L’initiative populaire dite « Pour une Suisse qui s’engage » prétend renforcer la résilience et la cohésion. En réalité, son adoption aurait des conséquences néfastes sur notre tissu économique, le marché du travail et le lien de citoyenneté avec l’État.
Les entreprises consentent déjà à des efforts considérables pour permettre à leurs collaboratrices et collaborateurs de répondre à des obligations en lien avec la défense nationale et le service civil. Cet engagement est compris, accepté et fait partie du contrat social helvétique. En revanche, étendre une telle contrainte à des activités non spécifiées, pilotées par l’État et sans lien avec la sécurité collective, pose un sérieux problème. Les entreprises ne peuvent pas absorber de nouvelles obligations vagues et illimitées qui pèseraient sur leur organisation et sur la disponibilité de leur personnel.
L’introduction d’un « service obligatoire » pour des tâches administratives ou sociales définies par l’État aurait un impact direct sur la productivité et l’attractivité du marché du travail. Dans un contexte de pénurie de main-d’œuvre qualifiée, chaque absence imposée complique le recrutement, désorganise les équipes et menace la compétitivité. Les PME, colonne vertébrale de l’économie suisse, seraient les premières à souffrir de cette contrainte disproportionnée.

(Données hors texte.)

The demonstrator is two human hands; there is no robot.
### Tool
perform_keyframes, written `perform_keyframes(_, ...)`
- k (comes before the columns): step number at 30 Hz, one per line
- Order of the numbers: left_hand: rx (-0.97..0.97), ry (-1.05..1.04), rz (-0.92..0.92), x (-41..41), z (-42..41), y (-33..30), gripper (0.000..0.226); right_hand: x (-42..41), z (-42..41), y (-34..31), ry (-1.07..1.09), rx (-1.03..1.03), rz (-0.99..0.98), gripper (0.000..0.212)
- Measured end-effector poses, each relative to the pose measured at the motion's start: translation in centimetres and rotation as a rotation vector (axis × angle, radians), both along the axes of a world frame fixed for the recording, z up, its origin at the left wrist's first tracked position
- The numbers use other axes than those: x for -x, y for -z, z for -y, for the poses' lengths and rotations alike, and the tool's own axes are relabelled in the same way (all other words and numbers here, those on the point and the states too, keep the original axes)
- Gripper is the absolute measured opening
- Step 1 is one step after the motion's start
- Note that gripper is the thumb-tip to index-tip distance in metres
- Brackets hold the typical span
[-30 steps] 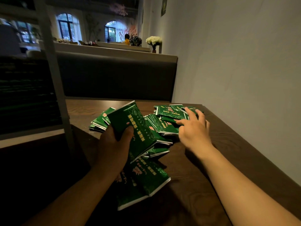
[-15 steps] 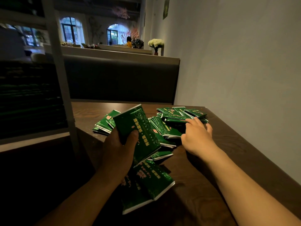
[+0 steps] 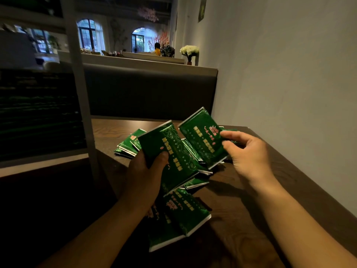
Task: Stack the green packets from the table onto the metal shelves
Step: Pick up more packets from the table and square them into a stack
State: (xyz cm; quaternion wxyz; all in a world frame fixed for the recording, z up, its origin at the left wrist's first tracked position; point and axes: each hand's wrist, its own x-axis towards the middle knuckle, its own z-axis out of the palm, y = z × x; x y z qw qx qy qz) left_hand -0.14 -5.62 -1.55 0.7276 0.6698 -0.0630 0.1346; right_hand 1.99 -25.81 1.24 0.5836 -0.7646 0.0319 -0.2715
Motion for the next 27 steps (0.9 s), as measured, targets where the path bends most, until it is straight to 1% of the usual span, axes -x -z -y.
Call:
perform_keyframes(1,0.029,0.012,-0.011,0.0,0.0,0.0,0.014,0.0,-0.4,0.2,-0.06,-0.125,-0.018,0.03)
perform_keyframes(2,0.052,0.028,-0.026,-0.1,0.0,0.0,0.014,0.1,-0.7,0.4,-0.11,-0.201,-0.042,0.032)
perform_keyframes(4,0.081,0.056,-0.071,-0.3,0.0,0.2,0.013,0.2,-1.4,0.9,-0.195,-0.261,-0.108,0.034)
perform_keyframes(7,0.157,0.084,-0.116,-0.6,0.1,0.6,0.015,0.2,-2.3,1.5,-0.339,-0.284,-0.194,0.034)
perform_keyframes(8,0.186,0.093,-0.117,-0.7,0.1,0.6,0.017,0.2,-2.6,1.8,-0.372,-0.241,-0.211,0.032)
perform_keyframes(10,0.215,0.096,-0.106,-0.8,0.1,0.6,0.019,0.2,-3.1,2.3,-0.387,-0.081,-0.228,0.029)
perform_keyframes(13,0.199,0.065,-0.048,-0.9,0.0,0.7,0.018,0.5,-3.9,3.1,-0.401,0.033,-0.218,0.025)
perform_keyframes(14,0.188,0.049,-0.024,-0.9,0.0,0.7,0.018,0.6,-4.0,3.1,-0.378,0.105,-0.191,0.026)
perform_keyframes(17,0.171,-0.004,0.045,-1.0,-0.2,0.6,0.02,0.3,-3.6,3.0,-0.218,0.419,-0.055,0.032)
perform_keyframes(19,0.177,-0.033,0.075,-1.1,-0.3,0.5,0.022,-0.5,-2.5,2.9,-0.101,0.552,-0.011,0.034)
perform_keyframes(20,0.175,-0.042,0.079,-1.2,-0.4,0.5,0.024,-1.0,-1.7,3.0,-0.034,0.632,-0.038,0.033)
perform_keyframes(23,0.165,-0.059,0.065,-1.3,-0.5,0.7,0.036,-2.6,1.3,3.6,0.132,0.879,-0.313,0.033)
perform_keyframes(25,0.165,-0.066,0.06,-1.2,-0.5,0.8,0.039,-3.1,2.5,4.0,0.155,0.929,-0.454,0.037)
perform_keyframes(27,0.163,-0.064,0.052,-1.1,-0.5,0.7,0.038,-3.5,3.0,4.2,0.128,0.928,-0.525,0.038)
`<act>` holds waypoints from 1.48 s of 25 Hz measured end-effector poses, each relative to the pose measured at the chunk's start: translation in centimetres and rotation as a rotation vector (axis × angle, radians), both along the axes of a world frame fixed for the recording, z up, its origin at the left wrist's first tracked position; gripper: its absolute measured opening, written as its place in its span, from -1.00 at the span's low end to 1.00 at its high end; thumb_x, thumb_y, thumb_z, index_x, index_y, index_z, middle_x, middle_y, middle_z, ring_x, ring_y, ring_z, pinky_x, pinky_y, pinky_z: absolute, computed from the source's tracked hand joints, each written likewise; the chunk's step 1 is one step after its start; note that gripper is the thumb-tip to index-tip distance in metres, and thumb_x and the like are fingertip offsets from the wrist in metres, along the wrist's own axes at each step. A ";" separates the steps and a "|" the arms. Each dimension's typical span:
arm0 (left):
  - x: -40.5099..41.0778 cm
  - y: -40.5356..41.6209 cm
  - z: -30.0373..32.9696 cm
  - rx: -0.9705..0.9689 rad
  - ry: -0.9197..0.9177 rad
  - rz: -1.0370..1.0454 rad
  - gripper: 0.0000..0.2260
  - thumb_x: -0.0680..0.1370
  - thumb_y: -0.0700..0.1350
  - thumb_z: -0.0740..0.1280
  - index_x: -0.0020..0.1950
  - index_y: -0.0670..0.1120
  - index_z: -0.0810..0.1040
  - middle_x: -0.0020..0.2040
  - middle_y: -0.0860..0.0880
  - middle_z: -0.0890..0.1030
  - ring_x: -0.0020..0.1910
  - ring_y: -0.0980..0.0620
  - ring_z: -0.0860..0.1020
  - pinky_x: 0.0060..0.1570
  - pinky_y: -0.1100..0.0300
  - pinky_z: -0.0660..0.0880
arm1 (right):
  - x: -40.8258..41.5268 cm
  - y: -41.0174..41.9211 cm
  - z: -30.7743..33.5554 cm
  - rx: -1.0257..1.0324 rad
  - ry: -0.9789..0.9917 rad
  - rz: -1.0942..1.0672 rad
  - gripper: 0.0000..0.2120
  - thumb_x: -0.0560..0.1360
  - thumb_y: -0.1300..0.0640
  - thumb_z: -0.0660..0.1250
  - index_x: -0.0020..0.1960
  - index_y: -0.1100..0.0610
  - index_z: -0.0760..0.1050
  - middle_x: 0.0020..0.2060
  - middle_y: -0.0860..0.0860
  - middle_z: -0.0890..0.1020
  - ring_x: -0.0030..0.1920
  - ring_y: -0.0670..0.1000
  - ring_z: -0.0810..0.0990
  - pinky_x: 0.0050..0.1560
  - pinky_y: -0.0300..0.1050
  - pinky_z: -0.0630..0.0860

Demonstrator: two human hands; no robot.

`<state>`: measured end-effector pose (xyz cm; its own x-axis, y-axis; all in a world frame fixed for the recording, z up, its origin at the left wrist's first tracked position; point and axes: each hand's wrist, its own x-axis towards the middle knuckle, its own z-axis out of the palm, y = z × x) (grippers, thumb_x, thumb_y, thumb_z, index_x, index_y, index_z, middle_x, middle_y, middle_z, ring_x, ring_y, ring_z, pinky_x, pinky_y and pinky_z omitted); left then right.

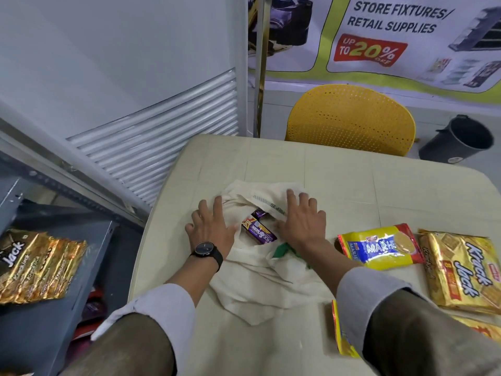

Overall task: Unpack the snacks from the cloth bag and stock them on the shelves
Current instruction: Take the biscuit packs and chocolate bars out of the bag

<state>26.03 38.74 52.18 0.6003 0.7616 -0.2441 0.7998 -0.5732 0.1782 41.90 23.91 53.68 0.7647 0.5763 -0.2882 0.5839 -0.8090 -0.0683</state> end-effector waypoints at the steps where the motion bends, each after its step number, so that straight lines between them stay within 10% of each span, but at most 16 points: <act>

Un affaiblissement du lien citoyen
L’engagement est précieux parce qu’il est volontaire. Le transformer en devoir généralisé pour toutes et tous, encadré par une nouvelle bureaucratie, revient à le dénaturer et à affaiblir la relation de confiance entre les citoyens et l’État. L’initiative risque de remplacer un engagement authentique par une obligation ressentie comme arbitraire, ce qui minerait le sens même de la citoyenneté active.
Oui à un engagement fort de la population lorsque l’intérêt national est en jeu. Oui à un bénévolat libre, soutenu par un tissu associatif dynamique et par des incitations ciblées. Mais non à une étatisation de l’engagement, coûteuse et inefficace, qui fragilise les entreprises et affaiblit le lien social. Pour toutes ces raisons, nous appelons à rejeter l’initiative « Pour une Suisse qui s’engage ».